As the stock market has so ably demonstrated, investors hate uncertainty.
Employees hate it, too.
In good times, an employee who is worried about his or her job reaches for the door. In bad times, only your strongest employees are likely to be eyeing the exit.
That's exactly what you don't want. And it's why paying a little attention to employee morale just might save your company from losing valuable human capital when you can least afford it.
Dr. Jane Parent, assistant professor of management at the Girard School of Business at Merrimack College in North Andover, has done research examining how employees respond to organizational change. Before beginning work on her doctorate, she worked for 13 years at large manufacturing companies in fields relating to financial analysis.
Parent offers this advice to employers for keeping morale up as companies change to respond to these economically uncertain times:
"The biggest thing management can do is communicate what is going on with the business," Parent said. "The more management communicates the good and bad news, the better employees will do."
Parent related an example of business-changing communication from her time at National Semiconductor. At that time, she said, the company was losing money and a new chief executive officer had taken command.

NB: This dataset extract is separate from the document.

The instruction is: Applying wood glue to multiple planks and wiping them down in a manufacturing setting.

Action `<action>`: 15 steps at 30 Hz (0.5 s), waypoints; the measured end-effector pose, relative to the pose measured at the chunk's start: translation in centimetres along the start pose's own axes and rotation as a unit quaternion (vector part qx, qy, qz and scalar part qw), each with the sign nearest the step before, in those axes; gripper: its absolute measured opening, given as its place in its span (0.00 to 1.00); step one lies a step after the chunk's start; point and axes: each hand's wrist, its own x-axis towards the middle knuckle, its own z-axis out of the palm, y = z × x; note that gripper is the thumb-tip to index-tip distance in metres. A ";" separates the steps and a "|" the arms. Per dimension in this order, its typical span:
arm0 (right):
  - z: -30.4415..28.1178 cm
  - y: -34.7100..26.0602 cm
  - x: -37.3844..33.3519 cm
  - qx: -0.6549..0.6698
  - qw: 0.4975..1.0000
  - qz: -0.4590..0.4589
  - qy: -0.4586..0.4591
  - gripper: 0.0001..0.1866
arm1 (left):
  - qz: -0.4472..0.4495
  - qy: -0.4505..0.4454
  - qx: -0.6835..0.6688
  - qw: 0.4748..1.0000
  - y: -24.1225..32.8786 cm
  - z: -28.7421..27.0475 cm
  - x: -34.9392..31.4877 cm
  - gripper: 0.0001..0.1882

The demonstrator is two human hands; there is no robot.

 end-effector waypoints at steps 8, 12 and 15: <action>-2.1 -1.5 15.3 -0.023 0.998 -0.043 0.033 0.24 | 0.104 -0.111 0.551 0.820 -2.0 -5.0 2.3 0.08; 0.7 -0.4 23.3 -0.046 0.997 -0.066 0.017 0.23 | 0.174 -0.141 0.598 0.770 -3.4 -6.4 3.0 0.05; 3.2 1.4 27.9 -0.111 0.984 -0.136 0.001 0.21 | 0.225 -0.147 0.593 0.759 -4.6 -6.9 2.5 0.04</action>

"The first thing he taught us was what 'break even' means," she said. "Everybody from top to bottom knew how to calculate it and we were rewarded on it also."
Within two years, Parent said, the company had achieved break-even and went on to profitability.
Communication is most effective when it is face-to-face, she said.
"I think too many people use electronic communication," she added.
A set speech isn't what she recommends, either.
"Face-to-face is better in a two-way communication, so people can ask questions," Parent advised.